### PROBLEM DESCRIPTION
The answer must be every line of the records below that contains the word "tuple".

[Start of section]

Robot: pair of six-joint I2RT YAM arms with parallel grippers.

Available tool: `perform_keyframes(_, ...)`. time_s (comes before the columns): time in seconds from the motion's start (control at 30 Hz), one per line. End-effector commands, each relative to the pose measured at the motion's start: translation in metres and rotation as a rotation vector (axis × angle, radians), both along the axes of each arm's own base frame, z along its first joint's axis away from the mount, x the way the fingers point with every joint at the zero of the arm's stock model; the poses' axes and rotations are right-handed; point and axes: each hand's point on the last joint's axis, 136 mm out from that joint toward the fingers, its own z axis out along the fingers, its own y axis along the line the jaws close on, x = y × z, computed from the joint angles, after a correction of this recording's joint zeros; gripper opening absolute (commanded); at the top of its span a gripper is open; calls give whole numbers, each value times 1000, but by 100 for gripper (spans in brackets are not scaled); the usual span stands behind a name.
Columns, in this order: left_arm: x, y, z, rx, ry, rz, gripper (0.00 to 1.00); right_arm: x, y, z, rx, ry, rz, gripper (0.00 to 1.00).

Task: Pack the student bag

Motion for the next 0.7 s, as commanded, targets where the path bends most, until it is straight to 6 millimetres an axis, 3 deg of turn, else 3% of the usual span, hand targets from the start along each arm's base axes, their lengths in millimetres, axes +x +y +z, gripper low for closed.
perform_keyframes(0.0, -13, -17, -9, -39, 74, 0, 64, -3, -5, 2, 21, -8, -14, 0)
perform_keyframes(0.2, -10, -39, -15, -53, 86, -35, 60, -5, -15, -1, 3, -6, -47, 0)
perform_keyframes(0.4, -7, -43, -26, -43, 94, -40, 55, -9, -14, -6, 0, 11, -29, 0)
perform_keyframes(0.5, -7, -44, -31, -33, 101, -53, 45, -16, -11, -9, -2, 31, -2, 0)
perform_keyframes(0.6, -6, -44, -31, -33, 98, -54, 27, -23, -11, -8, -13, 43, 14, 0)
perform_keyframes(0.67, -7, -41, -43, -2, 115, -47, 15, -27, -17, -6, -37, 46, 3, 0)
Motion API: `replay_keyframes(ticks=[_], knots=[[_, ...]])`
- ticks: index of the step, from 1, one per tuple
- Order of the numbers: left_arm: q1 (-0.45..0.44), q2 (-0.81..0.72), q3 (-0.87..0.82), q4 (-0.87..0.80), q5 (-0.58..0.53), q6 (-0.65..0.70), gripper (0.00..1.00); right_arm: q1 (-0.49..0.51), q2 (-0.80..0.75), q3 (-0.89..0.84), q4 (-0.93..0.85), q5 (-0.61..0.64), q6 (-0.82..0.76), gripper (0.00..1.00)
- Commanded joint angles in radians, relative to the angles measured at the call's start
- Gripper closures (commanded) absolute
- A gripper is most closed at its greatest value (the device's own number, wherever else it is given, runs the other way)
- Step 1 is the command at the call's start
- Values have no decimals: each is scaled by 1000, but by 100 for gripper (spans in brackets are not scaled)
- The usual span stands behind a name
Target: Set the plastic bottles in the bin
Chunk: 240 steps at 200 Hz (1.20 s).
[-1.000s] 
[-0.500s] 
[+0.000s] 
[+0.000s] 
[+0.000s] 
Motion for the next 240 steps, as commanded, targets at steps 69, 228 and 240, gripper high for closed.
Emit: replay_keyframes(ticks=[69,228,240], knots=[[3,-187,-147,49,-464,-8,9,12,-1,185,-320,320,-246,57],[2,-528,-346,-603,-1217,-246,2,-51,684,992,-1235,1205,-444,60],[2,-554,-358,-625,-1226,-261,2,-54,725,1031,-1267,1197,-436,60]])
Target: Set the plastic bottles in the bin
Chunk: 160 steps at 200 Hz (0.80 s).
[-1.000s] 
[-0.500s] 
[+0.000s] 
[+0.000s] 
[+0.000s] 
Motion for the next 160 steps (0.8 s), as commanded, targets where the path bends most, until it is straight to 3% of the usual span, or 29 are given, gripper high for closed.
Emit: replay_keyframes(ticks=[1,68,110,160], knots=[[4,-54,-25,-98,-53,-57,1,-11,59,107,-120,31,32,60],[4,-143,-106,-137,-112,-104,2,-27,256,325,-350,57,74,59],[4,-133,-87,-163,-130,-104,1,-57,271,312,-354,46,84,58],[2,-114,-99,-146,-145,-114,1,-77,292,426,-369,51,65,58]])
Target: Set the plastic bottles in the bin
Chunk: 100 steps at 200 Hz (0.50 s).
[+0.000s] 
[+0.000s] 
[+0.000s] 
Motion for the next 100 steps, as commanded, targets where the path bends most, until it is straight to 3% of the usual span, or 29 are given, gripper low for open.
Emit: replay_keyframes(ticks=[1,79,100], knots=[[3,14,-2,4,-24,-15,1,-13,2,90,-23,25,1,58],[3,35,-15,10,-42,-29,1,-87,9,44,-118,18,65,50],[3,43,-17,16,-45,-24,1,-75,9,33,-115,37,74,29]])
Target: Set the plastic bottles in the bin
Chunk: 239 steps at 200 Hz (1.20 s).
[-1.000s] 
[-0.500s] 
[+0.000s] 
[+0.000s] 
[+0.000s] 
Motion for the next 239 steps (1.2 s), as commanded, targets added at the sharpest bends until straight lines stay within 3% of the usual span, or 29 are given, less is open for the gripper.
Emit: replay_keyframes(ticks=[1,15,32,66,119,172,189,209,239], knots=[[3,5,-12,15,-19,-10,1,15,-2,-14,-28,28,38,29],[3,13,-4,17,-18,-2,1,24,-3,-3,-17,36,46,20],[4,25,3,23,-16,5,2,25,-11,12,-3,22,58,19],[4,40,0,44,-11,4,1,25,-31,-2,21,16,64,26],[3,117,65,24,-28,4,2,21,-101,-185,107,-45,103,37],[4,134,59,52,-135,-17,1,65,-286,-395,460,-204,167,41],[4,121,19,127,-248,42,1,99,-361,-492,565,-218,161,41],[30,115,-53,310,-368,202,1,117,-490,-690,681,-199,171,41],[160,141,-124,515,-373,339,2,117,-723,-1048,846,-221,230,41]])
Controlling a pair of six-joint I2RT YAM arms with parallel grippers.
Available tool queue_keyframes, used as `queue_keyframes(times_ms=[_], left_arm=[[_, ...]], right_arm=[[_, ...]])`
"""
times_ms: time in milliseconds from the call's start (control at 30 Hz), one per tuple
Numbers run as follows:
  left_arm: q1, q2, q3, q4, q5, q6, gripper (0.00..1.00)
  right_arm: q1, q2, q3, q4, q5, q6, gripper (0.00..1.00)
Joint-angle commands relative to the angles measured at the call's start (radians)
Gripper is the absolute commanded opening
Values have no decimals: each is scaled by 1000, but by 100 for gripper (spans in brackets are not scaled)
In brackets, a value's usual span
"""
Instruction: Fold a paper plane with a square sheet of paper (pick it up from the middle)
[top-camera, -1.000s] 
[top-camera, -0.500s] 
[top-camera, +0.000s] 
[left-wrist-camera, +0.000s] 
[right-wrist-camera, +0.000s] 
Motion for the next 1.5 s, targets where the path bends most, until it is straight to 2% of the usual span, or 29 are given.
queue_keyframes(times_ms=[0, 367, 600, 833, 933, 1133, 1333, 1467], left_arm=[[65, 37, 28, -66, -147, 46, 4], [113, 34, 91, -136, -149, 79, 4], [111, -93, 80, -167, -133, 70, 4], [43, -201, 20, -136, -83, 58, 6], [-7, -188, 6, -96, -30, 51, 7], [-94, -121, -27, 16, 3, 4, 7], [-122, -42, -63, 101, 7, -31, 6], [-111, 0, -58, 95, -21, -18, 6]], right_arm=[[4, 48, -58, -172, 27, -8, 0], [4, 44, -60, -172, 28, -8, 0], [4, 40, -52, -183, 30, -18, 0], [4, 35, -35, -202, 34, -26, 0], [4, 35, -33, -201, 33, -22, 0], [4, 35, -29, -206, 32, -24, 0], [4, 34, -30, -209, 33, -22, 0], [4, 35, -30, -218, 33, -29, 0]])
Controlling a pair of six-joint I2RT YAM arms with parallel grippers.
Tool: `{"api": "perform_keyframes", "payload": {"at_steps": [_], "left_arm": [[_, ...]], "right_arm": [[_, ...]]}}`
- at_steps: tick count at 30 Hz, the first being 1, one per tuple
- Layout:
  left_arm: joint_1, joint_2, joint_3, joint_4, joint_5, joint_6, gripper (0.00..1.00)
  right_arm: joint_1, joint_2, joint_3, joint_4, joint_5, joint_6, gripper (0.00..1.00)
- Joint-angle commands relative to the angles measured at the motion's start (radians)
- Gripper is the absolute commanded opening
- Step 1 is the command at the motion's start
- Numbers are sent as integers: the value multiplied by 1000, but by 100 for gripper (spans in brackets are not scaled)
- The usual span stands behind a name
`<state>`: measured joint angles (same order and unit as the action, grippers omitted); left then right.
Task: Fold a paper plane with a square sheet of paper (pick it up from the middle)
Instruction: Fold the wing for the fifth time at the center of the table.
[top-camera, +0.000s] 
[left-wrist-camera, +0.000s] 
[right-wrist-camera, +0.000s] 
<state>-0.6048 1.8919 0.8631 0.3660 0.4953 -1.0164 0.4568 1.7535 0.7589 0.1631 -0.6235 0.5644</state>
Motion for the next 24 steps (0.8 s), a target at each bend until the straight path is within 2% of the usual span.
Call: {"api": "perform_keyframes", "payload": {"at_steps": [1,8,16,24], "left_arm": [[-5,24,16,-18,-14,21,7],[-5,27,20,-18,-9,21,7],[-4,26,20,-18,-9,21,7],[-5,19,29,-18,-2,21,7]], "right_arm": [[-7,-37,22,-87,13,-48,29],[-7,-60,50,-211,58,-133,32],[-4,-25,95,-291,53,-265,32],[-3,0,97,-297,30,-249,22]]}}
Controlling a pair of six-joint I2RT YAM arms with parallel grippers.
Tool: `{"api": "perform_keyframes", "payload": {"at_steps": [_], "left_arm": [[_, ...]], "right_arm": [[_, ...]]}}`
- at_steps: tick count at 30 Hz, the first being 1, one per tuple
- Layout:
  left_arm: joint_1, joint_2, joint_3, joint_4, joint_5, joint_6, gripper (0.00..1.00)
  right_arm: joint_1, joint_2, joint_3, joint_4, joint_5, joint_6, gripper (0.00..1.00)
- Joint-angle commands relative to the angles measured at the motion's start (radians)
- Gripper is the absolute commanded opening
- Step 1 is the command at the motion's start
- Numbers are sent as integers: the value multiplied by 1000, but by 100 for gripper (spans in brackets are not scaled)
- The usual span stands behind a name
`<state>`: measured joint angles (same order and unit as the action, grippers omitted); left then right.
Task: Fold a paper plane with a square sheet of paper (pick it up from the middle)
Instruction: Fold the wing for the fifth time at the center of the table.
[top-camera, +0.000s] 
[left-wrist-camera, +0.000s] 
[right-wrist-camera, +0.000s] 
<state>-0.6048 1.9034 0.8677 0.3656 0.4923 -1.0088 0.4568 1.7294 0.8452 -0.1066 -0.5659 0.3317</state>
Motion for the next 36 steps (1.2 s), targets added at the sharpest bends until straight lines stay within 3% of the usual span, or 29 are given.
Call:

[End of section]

### EXERCISE RESPONSE
- ticks: index of the step, from 1, one per tuple
times_ms: time in milliseconds from the call's start (control at 30 Hz), one per tuple
- at_steps: tick count at 30 Hz, the first being 1, one per tuple
- at_steps: tick count at 30 Hz, the first being 1, one per tuple

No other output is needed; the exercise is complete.